There was something very winning in the girl's manner as she spoke, touching the little creature in her hand almost as tenderly as if it had been a child. It showed the newcomer another phase of this many-sided character; and while Sylvia related the histories of her pets at his request, he was enjoying that finer history which every ingenuous soul writes on its owner's countenance for gifted eyes to read and love. As she paused, the little mouse lay stark and still in her gentle hand; and though they smiled at themselves, both young men felt like boys again as they helped her scoop a grave among the pansies, owning the beauty of compassion, though she showed it to them in such a simple shape.

Then Mark delivered his message, and Sylvia went away to receive Prue's lecture, with outward meekness, but such an absent mind that the words of wisdom went by her like the wind.

"Now come and take our twilight stroll, while Mark keeps Mr. Moor in the studio and Prue prepares another exhortation," said Sylvia, as her father woke, and taking his arm, they paced along the wide piazza that encircled the whole house.

"Will father do me a little favor?"

"That is all he lives for, dear."

"Then his life is a very successful one;" and the girl folded her other hand over that already on his arm. Mr. Yule shook his head with a regretful sigh, but asked benignly —

"What shall I do for my little daughter?"

"Forbid Mark to execute a plot with which he threatens me. He says he will bring every gentleman he knows (and that is a great many) to the house, and make it so agreeable that they will keep coming; for he insists that I need amusement, and nothing will be so entertaining as a lover or two. Please tell him not to, for I don't want any lovers yet."

"Why not?" asked her father, much amused at her twilight confidences.

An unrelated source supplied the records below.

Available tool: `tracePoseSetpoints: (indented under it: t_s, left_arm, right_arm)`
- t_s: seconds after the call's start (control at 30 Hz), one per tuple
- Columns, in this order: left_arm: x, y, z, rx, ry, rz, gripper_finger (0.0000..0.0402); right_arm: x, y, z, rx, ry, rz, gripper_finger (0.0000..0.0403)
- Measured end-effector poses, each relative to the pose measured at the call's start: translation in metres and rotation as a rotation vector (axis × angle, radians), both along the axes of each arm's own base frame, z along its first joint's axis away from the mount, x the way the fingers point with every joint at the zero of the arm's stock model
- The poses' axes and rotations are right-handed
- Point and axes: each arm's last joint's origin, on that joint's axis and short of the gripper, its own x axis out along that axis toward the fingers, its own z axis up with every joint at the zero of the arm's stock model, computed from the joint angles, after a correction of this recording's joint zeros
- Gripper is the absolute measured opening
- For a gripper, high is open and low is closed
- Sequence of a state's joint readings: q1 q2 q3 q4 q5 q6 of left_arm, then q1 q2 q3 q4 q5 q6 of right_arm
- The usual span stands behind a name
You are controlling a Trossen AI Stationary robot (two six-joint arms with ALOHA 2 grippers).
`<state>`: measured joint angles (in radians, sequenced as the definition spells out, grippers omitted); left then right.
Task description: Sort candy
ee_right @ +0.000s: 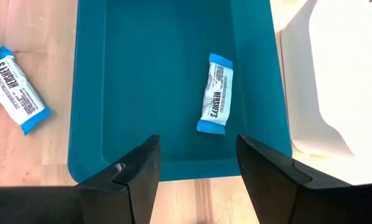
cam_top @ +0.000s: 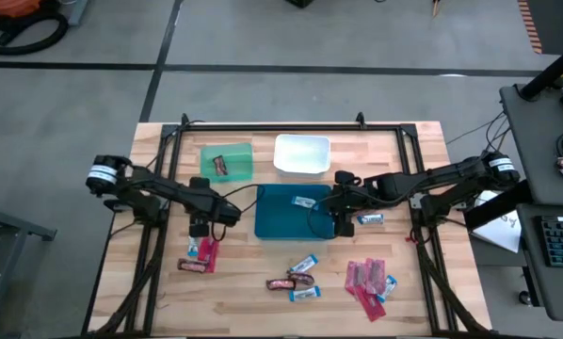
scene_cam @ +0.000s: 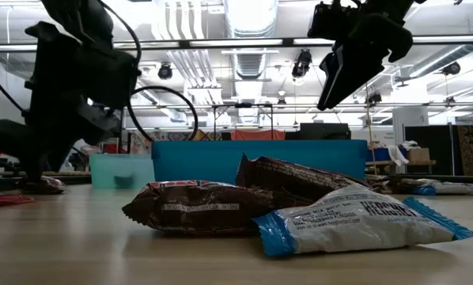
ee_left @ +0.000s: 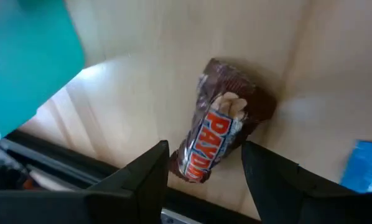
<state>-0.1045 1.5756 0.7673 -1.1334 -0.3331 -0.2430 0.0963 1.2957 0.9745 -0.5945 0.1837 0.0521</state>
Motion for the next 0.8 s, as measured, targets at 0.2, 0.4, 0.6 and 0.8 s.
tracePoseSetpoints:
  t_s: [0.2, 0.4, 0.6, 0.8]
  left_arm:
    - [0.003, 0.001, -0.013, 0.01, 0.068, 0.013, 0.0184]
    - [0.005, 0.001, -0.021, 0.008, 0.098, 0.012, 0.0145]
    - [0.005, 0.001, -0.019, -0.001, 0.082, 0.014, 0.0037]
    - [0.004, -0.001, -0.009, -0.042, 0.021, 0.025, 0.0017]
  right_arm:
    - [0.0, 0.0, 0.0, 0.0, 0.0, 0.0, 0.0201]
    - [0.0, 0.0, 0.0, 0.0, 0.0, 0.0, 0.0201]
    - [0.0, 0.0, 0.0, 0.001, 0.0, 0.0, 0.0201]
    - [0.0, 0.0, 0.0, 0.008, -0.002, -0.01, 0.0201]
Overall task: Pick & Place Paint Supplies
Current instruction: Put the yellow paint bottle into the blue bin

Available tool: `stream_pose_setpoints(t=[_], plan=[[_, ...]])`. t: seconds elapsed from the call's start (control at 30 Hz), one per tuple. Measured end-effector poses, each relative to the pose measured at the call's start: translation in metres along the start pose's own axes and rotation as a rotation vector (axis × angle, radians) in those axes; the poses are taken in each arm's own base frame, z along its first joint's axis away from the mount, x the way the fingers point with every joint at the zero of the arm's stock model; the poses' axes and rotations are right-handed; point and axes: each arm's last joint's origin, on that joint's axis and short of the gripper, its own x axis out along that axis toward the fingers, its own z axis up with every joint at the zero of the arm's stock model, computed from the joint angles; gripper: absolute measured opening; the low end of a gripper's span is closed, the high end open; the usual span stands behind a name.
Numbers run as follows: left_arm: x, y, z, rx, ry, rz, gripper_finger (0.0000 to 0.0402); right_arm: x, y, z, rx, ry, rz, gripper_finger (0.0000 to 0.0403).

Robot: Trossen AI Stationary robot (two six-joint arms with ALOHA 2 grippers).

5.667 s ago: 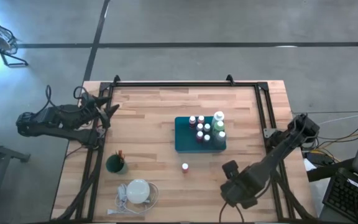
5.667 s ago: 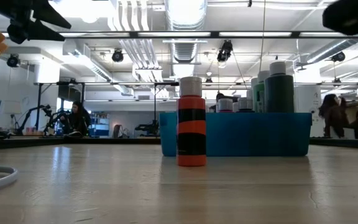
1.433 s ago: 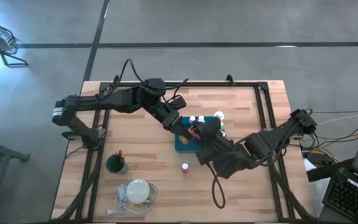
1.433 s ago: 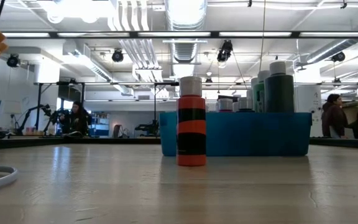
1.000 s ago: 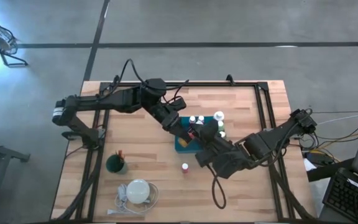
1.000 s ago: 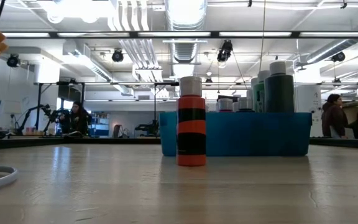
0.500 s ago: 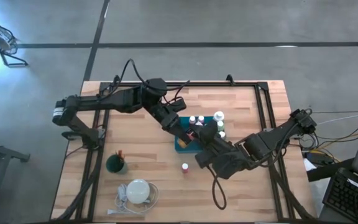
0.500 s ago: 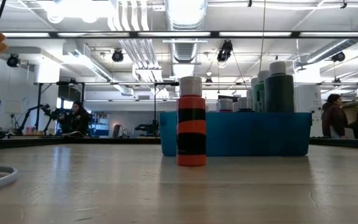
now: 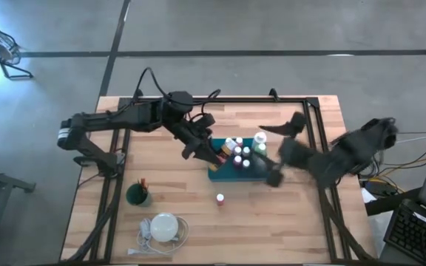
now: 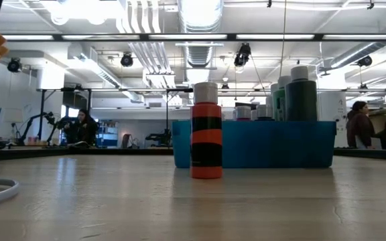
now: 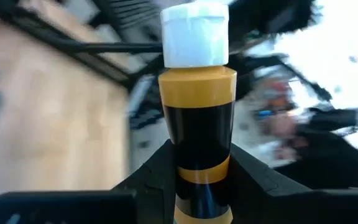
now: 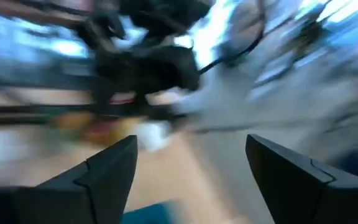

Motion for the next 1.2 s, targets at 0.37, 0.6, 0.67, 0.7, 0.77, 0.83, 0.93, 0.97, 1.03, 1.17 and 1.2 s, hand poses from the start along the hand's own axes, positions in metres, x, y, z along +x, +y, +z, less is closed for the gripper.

"I'm afraid. Love is so cruel to some people, I feel as if it would be to me, for I am always in extremes, and continually going wrong while trying to go right. Love bewilders the wisest, and it would make me quite blind or mad, I know; therefore I'd rather have nothing to do with it, for a long, long while."

"Then Mark shall be forbidden to bring a single specimen. I very much prefer to keep you as you are. And yet you may be happier to do as others do; try it, if you like, my dear."

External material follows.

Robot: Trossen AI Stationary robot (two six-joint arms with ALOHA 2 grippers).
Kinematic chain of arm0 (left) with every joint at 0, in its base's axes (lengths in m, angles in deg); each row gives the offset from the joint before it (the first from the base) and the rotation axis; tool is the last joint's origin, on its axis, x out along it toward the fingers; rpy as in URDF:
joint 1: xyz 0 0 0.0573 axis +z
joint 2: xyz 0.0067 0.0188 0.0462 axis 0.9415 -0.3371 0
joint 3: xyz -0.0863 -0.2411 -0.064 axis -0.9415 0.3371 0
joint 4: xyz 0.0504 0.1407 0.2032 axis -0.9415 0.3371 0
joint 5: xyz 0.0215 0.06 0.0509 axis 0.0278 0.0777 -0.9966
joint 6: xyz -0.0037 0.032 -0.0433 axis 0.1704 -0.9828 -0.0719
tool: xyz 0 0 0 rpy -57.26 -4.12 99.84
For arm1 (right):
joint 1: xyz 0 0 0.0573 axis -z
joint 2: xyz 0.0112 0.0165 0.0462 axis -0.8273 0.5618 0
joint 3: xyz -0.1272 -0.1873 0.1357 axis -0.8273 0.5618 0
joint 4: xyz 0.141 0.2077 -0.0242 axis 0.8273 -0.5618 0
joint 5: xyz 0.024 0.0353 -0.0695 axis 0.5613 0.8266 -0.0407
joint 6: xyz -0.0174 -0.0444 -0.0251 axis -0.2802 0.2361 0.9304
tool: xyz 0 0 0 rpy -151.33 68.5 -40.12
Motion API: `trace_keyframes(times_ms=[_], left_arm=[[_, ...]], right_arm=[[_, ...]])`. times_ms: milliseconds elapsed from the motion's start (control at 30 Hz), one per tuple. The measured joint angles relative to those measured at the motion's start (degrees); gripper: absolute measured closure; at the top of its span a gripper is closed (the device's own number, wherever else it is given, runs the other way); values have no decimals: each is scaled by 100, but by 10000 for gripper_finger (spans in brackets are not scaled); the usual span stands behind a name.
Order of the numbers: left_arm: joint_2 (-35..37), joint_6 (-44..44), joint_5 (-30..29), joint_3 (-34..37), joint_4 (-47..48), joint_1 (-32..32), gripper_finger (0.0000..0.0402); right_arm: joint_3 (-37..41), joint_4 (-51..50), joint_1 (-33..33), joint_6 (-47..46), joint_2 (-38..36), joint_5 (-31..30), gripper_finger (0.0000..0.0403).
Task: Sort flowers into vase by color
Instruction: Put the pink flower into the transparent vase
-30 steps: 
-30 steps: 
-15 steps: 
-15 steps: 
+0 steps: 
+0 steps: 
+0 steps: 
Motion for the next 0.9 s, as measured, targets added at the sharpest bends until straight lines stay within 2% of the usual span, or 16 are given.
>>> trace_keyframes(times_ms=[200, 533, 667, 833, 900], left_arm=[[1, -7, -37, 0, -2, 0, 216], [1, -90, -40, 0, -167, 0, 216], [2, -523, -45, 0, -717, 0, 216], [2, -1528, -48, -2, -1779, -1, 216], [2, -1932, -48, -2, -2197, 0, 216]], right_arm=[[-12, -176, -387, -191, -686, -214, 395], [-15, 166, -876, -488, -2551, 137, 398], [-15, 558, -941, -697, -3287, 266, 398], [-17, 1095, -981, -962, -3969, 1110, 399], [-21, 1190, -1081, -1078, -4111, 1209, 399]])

"But I can't do as others do; I've tried, and failed. Last winter, when Prue made me go about, though people probably thought me a stupid little thing, moping in corners, I was enjoying myself in my own way, and making discoveries that have been very useful ever since. I know I'm whimsical, and hard to please, and have no doubt the fault was in myself, but I was disappointed in nearly every one I met, though I went into what Prue calls 'our best society.' The girls seemed all made on the same pattern; they all said, did, thought, and wore about the same things, and knowing one was as good as knowing a dozen. Jessie Hope was the only one I cared much for, and she is so pretty, she seems made to be looked at and loved."

"How did you find the young gentlemen, Sylvia?"

"Still worse; for, though lively enough among themselves they never found it worth their while to offer us any conversation but such as was very like the champagne and ice-cream they brought us, – sparkling, sweet, and unsubstantial. Almost all of them wore the superior air they put on before women, an air that says as plainly as words, 'I may ask you and I may not.' Now that is very exasperating to those who care no more for them than so many grasshoppers, and I often longed to take the conceit out of them by telling some of the criticisms passed upon them by the amiable young ladies who looked as if waiting to say meekly, 'Yes, thank you.